I've considered using 'magic is actually psychic powers before', but that doesn't really say much beyond 'doesn't necessarily require motion, can likely be studied'. But I'm really falling in love with magic existing because the universe is, on some level, broken, and if you can work out how you can get from point A to point B without much effort.

Anymage
2022-06-15, 12:06 AM
From a fiction level that might be workable in a narrative based game, I like the magic in Ferrett Steinmetz's 'Mancer series. If you're passionate enough about something you can convince the universe to run under your preferred metaphor, but if you gain anything from enforcing your metaphor the universe will try to extract an equivalent exchange and if too much magic gets thrown around the universe can break. Equivalent exchange based magic systems and build-your-own-paradigm are both narratively interesting to me.

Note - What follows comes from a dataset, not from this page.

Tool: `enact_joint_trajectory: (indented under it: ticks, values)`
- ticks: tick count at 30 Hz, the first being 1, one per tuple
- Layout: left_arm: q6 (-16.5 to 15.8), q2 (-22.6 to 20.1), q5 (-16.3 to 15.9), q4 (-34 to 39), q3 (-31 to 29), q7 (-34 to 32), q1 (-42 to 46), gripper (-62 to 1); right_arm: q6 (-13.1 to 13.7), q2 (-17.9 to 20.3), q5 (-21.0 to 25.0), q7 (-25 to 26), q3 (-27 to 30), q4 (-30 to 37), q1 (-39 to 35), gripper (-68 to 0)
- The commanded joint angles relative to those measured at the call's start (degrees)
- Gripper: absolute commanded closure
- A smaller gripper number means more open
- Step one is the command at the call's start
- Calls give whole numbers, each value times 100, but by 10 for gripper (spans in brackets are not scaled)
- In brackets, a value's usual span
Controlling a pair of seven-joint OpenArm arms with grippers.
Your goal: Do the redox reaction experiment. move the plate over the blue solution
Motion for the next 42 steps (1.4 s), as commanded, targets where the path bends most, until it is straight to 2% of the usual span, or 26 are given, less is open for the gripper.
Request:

Sufficiently Advanced Technology and "reality is a computer code, and I've figured out how to hack it" are less interesting to me. The latter is hard to do as anything other than pure fantasy. The former doesn't have much narrative room beyond trying to figure out the nature of that technology and maybe whoever set it up. I prefer magic systems where metaphor and narrative are more active parts of the system because those can feed into stories directly.

KorvinStarmast
2022-06-15, 10:37 AM
It's basically "reversed Erich von Daniken" - i.e. humans as gods to aliens. In the far future humans find an alien planet with medival level humanoid inhabitants and decide to try to "follow the prime directive" and just observe the culture in secret.
The protagonist is an astronaut/cyborg/ninja that underwent extensive plastic surgery to pass off as a local and who is sent to find out what happened to the scientists that were supposed to be the observers, but ceased sending reports. Christopher Stasheff's "Warlock in Spite of Himself (https://en.wikipedia.org/wiki/The_Warlock_in_Spite_of_Himself)" (and it's successors) covers similar ground.

Anonymouswizard
2022-06-16, 04:45 AM
From a fiction level that might be workable in a narrative based game, I like the magic in Ferrett Steinmetz's 'Mancer series. If you're passionate enough about something you can convince the universe to run under your preferred metaphor, but if you gain anything from enforcing your metaphor the universe will try to extract an equivalent exchange and if too much magic gets thrown around the universe can break. Equivalent exchange based magic systems and build-your-own-paradigm are both narratively interesting to me.

That interesting, and it avoids a common issue with magic systems. It pushes the focus back on the characters, which is where it should be. Far too many magic systems move the focus to the intricacies of the mechanics.


Sufficiently Advanced Technology and "reality is a computer code, and I've figured out how to hack it" are less interesting to me. The latter is hard to do as anything other than pure fantasy. The former doesn't have much narrative room beyond trying to figure out the nature of that technology and maybe whoever set it up. I prefer magic systems where metaphor and narrative are more active parts of the system because those can feed into stories directly.

I mean, 'reality is code' can work, but magic generally tends to work more like programs than hacking. You boot up the spell, input the parameters, and get the result. But it's also kind of boring at this point, it tends to bring nothing new to explore.

Sufficiently Advanced Technology is the same, but just tends to have everything make less sense than when everything was unexplained.

Altheus
2022-06-16, 09:43 AM
Magic is the base building language of the univers, spoken by the oldest god when the universe is sung in to being.

Few people have the intellect to shape the language in their minds. Fewer still have the necessary brain lobes to make the language interact with the world.

Spells are words and movements to focus the mind to think in the appropriate way and cause the effect.

Components are items for the magic to interact with and also sometimes additional focusses for the mind.

The greatest mages need none of the frippery, they alter the world with a thought.